Exercise requirements
Your response should be every line from the entries that includes the string "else".

Extracted data
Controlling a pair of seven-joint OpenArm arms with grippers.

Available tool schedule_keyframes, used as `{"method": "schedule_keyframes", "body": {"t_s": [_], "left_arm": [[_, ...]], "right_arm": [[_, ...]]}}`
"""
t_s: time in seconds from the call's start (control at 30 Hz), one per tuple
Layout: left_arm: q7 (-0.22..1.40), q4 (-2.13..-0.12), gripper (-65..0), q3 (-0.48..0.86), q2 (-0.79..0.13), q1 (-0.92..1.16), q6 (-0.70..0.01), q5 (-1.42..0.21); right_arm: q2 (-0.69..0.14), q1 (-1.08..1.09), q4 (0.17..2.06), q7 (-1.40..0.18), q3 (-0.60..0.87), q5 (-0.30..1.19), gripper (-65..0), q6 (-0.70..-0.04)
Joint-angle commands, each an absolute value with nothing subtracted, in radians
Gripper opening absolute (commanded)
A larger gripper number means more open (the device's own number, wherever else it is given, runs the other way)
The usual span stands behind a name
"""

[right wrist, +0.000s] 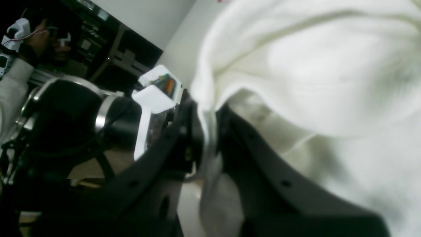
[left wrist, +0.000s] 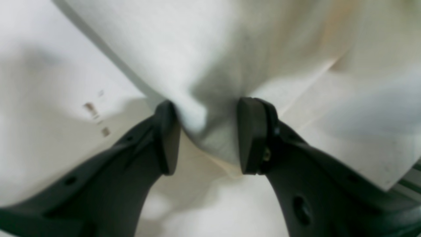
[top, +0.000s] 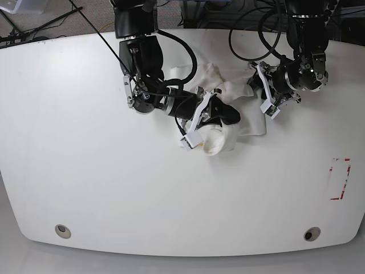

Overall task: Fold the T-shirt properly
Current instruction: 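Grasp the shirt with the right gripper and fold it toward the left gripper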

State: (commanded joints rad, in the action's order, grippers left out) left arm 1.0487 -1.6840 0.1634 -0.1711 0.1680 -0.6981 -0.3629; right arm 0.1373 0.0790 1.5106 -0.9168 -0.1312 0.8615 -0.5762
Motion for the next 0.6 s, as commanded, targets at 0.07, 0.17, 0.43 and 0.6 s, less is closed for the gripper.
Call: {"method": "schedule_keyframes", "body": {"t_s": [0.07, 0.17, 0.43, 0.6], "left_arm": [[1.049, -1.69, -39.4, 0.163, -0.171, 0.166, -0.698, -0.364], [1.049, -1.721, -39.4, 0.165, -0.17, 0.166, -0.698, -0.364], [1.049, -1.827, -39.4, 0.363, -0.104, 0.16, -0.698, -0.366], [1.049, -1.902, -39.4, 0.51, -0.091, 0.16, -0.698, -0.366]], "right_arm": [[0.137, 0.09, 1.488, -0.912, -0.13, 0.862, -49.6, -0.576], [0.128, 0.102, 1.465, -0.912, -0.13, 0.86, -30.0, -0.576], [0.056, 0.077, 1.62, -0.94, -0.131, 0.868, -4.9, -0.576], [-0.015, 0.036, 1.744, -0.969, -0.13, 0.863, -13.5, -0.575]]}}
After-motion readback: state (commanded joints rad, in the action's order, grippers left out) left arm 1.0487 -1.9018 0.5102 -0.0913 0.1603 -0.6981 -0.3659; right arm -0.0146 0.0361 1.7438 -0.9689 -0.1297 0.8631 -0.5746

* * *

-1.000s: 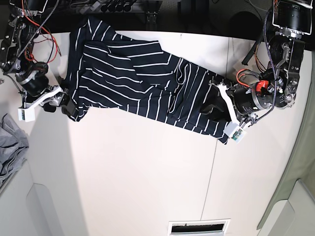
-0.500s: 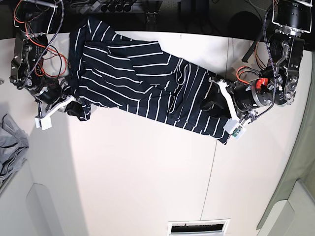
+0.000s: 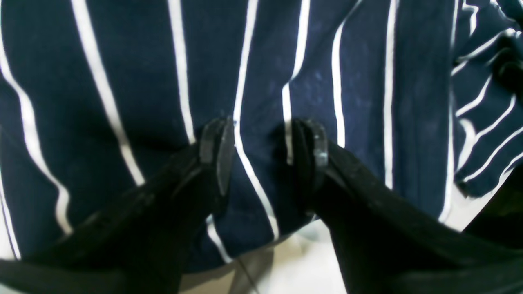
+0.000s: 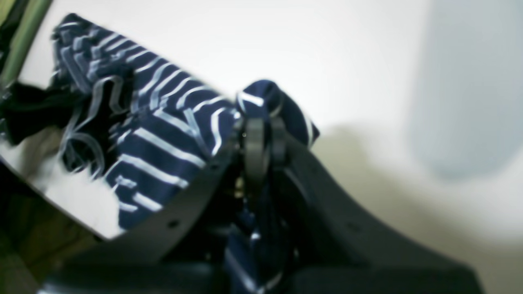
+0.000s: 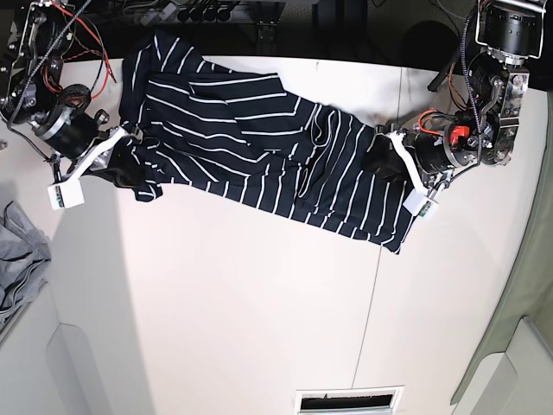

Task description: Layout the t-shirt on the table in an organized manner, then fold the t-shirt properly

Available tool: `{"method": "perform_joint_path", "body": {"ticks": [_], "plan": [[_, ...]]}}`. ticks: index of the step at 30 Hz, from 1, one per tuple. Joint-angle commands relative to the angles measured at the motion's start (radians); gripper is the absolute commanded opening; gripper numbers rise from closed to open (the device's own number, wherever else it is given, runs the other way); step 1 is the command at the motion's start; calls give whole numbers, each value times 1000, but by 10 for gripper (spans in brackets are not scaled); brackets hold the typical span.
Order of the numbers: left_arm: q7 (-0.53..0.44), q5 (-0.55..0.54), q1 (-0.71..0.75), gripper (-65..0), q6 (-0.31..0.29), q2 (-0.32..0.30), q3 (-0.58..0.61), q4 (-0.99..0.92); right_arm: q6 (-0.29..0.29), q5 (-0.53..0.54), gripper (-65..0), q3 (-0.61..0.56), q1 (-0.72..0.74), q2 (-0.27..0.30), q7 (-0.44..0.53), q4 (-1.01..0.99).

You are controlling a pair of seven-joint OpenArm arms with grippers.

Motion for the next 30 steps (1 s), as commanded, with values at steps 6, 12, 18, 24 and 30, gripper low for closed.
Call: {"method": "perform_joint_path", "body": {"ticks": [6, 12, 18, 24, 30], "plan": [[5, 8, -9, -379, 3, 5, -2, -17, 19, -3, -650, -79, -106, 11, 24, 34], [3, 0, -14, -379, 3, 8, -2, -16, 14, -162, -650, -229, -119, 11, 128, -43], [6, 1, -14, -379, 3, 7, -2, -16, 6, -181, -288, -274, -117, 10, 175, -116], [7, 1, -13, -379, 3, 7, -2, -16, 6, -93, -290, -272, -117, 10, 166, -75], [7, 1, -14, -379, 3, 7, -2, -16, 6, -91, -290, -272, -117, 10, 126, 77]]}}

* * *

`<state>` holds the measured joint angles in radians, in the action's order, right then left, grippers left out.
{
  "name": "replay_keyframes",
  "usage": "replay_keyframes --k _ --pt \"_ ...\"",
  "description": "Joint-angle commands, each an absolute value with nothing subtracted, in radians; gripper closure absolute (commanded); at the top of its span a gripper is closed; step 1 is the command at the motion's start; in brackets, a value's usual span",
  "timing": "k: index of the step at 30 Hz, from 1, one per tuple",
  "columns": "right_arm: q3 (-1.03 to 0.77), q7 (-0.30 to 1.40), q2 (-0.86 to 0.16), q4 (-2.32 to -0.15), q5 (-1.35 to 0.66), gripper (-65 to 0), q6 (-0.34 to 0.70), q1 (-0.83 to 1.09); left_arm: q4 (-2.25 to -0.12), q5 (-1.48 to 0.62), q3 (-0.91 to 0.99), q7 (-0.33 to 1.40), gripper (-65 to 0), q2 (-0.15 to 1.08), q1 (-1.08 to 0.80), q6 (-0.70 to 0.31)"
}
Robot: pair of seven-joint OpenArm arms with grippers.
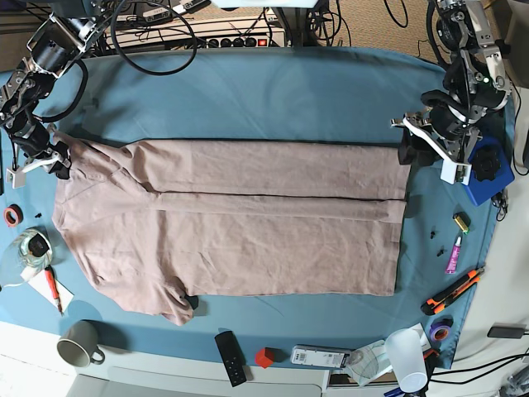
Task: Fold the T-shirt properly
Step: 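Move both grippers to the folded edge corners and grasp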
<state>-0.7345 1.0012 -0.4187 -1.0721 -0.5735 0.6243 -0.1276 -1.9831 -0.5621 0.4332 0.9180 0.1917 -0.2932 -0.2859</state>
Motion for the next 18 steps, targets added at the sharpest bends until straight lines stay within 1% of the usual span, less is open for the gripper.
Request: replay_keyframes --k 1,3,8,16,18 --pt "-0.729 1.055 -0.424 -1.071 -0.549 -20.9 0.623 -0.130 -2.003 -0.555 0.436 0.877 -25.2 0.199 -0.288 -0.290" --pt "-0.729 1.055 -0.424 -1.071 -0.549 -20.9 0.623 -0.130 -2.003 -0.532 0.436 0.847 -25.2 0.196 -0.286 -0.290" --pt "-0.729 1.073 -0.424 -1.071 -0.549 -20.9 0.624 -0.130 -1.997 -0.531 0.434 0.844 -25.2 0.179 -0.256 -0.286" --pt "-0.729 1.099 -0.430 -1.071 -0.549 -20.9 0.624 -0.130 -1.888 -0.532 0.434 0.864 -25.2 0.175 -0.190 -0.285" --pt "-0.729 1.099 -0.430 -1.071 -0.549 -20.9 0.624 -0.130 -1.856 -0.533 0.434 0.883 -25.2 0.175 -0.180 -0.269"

Response to the exercise
A larger gripper number means more open (the device's own number, wherever else it is given, runs the other way)
Available tool: `{"method": "perform_joint_path", "body": {"ticks": [_], "plan": [[_, ...]]}}`. ticks: index of the step at 30 Hz, from 1, one per tuple. Joint-angle commands relative to the angles measured at the motion's start (radians); gripper is the absolute commanded opening; gripper numbers rise from closed to open (the device's own number, wherever else it is given, runs the other way); step 1 is the command at the motion's start; calls give whole numbers, each value times 1000, but by 10 for gripper (spans in brackets are not scaled); brackets hold the typical span.

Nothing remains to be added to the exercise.